Ecological art installation opens in Vanderbilt library café
Originally posted by Vanderbilt News
The importance of bees and Tennessee native flowers in local food production is a major theme of a new art installation at the Vanderbilt University Central Library’s Food for Thought Café.
“From A to B” is housed within the display niches of the distinctive and original card catalogue that functions as a “wall” between the serving and seating areas of the café.
Artist Myranda Bair of Las Vegas, Nev., has created 13 dioramas that depict native Tennessee flowering plants and beehives with the use of watercolor on paper cutouts, brass wire and cork.
“For the installation, I definitely wanted to connect to the history of the now obsolete card catalogue,” Bair said. “From my perspective, the catalogue represents a history of organization as well as a loss of physicality to information. Digital technology takes up less space and can be accessed anywhere with the Internet, but I miss the tactile quality of the card catalogue.”

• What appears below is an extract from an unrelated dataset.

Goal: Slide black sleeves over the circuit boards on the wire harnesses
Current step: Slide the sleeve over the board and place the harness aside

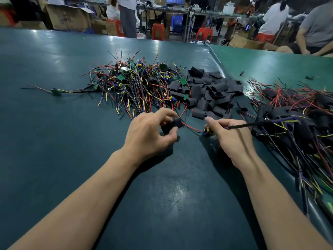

Bair pointed out that farming has become much less tactile as well. “As a community, we tend to become disassociated with the laborious yet magical process in which food is created,” she said. “I wanted to give a visual representation of the bee’s role in regional food production.”
One of Bair’s goals was to demonstrate a correlation between the highly organized role of a bee in pollination with the organizational quality of the card catalogue.
“From A to B” is co-sponsored by the Department of Art and the Office of the Arts and Creative Engagement at Vanderbilt.